Bu müessif depremden sonra Anadolu insanımızın tabiriyle, bir kez daha şapkaları önümüze koyup, bir daha düşünmek zorundayız. Eksiklerimizden, yanlışlarımızdan, ihmallerimizden her birimiz ayrı ayrı dersler çıkarmalıyız. Depremin ilk anlarından itibaren ortaya konan gayretler, faaliyetler insaflı nazarlar nezdinde doğrusu takdire şayandır. Devletimizin ve milletimizin el ele vererek, yapılabilecekleri en iyi şekilde yapma gayretleri ile bu büyük afeti en kısa zamanda atlatma çabası aşikârdır. Şimdiye kadar karşılaşmış olduğu büyük felaketlerden alnının akıyla çıkan milletimizin, bu sıkıntılı günleri de en kısa zamanda geride bırakacağına dair inancımız tamdır. Enkazlar kaldırılacak, tahliyeler yapılacak, sönük ocaklar yeniden tütecektir inşallah. İçimiz kanayarak ifade etmek zorundayız ki binlerimiz şehit oldu ve yine binlerimiz şifa bekliyor. Diğer taraftan deprem psikolojisini yaşamış olan milyonlarımız var. Bu mahzun ve mağdurlarımızın rehabilite edilmeye ihtiyaçları olacaktır. Elbette hususî anlamda, alanın uzmanlarına çok görevler düşmekte fakat aynı zamanda bu konuda milletçe de sorumluluklarımız vardır. Bu görevimizin bilincinde olarak yapıp edeceklerimizden, kanaatimizce en çok da öne çıkacak davranış, sağlıklı iletişim kanalları geliştirme olacaktır. Başka bir ifadeyle depremzedelerimizle olan iletişimimizde kullanacağımız sağlıklı bir ‘deprem dili’ne ihtiyacımız vardır. Ağır bir travma yaşayan bölge insanımızla iletişimde kullanacağımız dilin bazı nitelikleri şöyle sıralanabilir:
- Dilin, dolayısıyla kelimelerin, açık ya da kapalı, imalı ya da çağrışımlı kullanımların, her hâl ü kârda muhatapta olumlu veya olumsuz etkiler uyandırdığı bilinen bir gerçektir.

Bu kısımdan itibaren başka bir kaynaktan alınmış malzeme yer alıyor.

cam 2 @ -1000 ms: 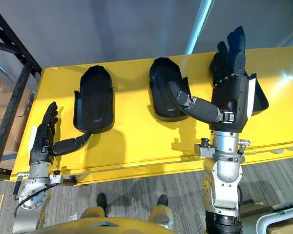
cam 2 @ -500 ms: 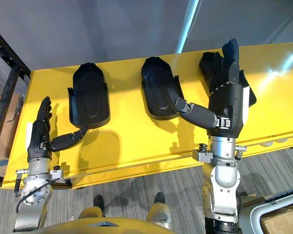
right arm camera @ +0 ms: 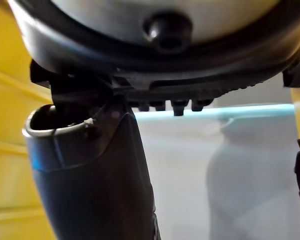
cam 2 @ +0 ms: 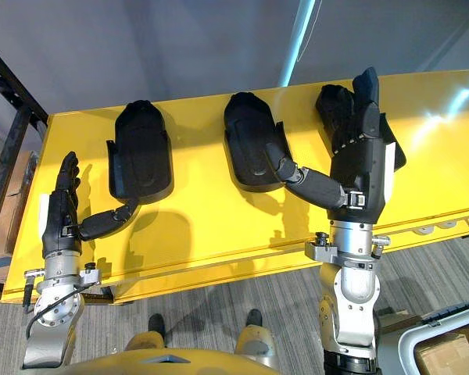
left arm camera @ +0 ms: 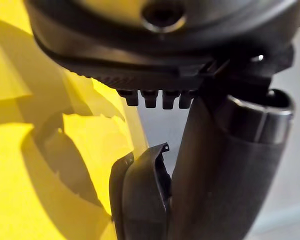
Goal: Walk over and take three plastic housings, then place them on the shelf
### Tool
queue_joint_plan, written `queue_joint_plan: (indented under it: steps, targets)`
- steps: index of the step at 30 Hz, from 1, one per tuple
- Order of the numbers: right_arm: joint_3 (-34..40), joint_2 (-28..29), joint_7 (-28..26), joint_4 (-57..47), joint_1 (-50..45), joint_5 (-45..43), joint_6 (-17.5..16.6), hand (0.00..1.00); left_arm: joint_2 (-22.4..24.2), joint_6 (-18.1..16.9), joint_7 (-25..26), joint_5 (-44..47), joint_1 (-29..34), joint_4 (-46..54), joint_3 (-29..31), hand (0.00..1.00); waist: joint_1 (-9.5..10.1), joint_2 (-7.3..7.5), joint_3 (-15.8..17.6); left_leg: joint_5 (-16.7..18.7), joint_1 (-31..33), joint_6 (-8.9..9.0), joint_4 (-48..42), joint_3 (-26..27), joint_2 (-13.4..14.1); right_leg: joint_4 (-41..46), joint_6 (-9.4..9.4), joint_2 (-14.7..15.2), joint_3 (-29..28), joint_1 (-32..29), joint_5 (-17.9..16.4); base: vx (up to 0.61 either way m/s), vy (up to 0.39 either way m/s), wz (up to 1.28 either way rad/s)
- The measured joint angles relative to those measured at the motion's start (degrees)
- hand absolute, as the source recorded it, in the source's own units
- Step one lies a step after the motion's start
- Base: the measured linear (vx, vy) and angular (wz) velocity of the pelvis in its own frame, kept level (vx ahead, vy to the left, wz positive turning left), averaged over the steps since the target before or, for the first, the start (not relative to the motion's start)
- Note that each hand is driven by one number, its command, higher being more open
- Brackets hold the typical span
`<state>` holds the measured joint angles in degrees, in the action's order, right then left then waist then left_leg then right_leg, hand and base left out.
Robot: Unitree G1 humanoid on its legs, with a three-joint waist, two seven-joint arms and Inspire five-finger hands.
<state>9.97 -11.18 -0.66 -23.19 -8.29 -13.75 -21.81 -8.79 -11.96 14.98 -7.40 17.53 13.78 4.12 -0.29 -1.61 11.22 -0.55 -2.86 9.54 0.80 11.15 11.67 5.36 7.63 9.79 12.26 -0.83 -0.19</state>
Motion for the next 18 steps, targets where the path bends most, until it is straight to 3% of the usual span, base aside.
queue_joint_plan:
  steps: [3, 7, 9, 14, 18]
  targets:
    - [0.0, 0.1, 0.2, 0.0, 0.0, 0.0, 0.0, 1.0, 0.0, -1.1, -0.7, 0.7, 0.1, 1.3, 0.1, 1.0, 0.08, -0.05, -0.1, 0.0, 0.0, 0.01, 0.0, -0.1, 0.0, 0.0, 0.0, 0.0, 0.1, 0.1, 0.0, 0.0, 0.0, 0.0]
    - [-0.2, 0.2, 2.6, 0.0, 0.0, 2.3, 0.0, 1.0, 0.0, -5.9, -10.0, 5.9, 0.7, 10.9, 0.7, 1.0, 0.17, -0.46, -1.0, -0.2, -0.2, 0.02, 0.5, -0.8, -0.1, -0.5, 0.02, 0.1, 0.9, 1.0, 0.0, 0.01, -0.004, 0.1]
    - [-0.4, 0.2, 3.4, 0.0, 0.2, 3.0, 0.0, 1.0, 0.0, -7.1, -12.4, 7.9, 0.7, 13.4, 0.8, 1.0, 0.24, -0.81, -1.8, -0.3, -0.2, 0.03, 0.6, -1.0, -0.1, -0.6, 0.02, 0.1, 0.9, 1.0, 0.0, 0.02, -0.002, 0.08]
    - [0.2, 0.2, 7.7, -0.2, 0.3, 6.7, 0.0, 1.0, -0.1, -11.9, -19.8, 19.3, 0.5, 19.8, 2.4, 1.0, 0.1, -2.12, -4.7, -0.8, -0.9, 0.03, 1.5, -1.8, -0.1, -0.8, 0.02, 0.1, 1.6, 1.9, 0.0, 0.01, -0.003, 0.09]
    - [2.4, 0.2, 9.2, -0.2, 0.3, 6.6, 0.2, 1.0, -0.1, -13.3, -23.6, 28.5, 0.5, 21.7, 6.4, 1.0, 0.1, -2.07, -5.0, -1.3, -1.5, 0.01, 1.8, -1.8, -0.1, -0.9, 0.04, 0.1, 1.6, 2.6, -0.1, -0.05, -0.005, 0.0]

- İfade edilen her bir cümle, bir dizgeyi değil, bir ‘metin’ birimini işaretlemekte, bir anlama aracılık etmektedir. Dil göstergelerinin gösterilenleri ve etkileri iyi hesaplanmalıdır.
- Dil bir seçkidir aynı zamanda. Kelimelerle konuşur, kelimelerle düşünür ve kelimeleri seçerek meramımızı ifade ederiz. Seçtiklerimiz, incitmemelidir.
- Kullanılacak kelimeler, daha çok ‘teselli’nin kavram alanına iz düşürenlerden seçilmeli: “Kelimeler. Öylesine güçlüdür. Bir kalbi kırabilir ya da iyileştirebilir. Bir ruhu ayaklar altına alabilir ya da özgürleştirebilir. Rüyaları parçalayabilir veya onları canlandırabilir. Bağlantıları engelleyebilir ya da teşvik edebilir. Savunma yaratabilir ya da savunmaları eritebilir. Kelimeleri bilgece kullanmalıyız.” ( Jeffrey Brown)
- Afet hengâmesinde yaşananları yeniden yaşatmayacak/hatırlatmayacak bir dil.
- Yaşanmış acıları paranteze alan hatta bir yönüyle unutturan bir dil.
- Ötelere ıraksayan bir yolculuğun, bir sınanma kıvamında kimi istenmeyen cilveleri de barındırdığını hissettiren bir dil.
- Güzel sözün sadaka, hayır konuşmamaktansa susmanın daha erdemli olduğunu bilen bir dil.
- Fizikî dünyamızın fizikötesiyle kuşatıldığı bilinci ile belki de kutsalların müjdelerini ima eden, ‘şimdilik’ ayrılıkların ‘gelecek’te ebedî buluşmalara dönüşeceği inancını ihsas eden bir dil.
Hâsılı, yaşamış olduğumuz bu büyük felaketin olumsuzluklarını geleceğimize taşımamak ve istikbalimizin aydınlık ufuklarını karartmamak adına umutlarımızı büyütmeli ve çoğaltmalıyız. Bunun için de bu felaketin hâl diline dikkat kesilmeli, bundan dersler çıkarmalı ve dilimizi iyi niyetlerimize ve ümitvar beklentilerimize aracı kılmalıyız.
[Bu vesileyle depremde vefat edenlerimize rahmet, yaralılarımıza da acil şifalar dilerim. Aziz milletimizin başı sağ olsun.]